The second moment that illustrates Johnson’s value came in 2008 on “throwback day” for the team. The Cubs and Atlanta Braves were wearing uniforms from 1948, and viewers at home got to see how baseball used to be televised since WGN only used one or two cameras and black and white video for the first few innings. It really was a treat to watch, but the best part of the game was in the final at-bat. With the bases loaded and the game tied, the Cubs sent Reed Johnson to the plate. A hit would win the game. When the pitcher’s ball came in a little too close, Johnson didn’t swing or jump out of the way, he took it, a beanball to the leg. The hit-by-pitch forced in the run at third and the Cubs were victorious – one of the only walk off hit-by-pitches I’ve ever seen. It was so exciting, and Reed was fine taking a beanball if it meant a Cubs victory.
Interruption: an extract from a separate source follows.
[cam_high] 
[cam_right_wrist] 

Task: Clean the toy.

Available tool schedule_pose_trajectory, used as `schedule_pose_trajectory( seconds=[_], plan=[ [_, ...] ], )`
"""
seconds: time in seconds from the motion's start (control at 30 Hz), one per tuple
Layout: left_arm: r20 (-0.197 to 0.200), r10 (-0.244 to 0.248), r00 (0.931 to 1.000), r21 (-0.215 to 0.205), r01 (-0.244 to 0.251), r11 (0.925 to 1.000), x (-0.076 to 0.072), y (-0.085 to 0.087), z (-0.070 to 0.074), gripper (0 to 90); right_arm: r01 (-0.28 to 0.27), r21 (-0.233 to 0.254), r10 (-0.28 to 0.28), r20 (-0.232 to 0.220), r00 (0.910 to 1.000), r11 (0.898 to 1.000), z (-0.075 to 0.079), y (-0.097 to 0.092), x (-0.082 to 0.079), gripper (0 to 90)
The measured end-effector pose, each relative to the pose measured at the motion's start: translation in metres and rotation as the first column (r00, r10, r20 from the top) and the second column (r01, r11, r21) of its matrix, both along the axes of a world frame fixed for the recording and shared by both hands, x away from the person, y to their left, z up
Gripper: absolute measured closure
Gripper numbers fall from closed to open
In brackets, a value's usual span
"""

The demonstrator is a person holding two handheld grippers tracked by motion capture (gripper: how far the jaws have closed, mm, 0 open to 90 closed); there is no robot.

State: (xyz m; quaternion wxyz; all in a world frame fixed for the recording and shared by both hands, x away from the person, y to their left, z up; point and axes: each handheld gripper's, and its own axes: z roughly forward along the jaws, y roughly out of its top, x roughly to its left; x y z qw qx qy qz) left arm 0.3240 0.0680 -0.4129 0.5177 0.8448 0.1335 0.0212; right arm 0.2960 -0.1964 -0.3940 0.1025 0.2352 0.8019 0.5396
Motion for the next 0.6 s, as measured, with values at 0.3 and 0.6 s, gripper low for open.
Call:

Yet, these are just the intangibles he possesses. Reed does, however, have value with the bat. He’s effective against left-handed pitching (.311 batting average, .832 OPS for his career), and not terrible against righties. The Cubs just signed David DeJesus to play right field in 2012. Although Cubs General Manager Jed Hoyer said they do not view DeJesus as a platoon player, it wouldn’t hurt to have a bat like Johnson’s on the bench as backup (DeJesus is hitting .264 with a .690 OPS in his career against lefties). The Cubs outfield may be a little more crowded with the addition of DeJesus, but I still think there’s room for Reed, especially with the other backups struggling and big name starters like Alfonso Soriano or Marlon Byrd possibly out the door.
At very least, I hope the Cubs give Reed a chance, whether it be a minor league contract, and invitation to Spring Training, or an actual major league deal.
Add Craig Counsell to the new coaching staff.
After dismissing Mike Quade, the Cubs hired former Brewers coach Dale Sveum as their new manager. Now there’s a rumor going around that Counsell may join the Cubs as a coach. As I noted in my I <3 Bobblehead Days post, Counsell was my favorite Brewer. I’ve seen quotes and comments about him that are nothing but positive, it was like he was a bench coach already this past season on the Brewers. After a dismal 2011, it’s probably safe to say that Counsell’s playing days are over. So why not coach? If Sveum wants him, I’m all for it. Maybe Alfonso Soriano will pick up on Counsell’s old batting stance (right) and perform a little better. Ha, ha. One three more years, guys.
Note: This post was written as a blog assignment for my Journalism, Advertising and Media Studies 201 class: Media Writing. We are to write two posts on a blog. My letter to Santa will be continued soon!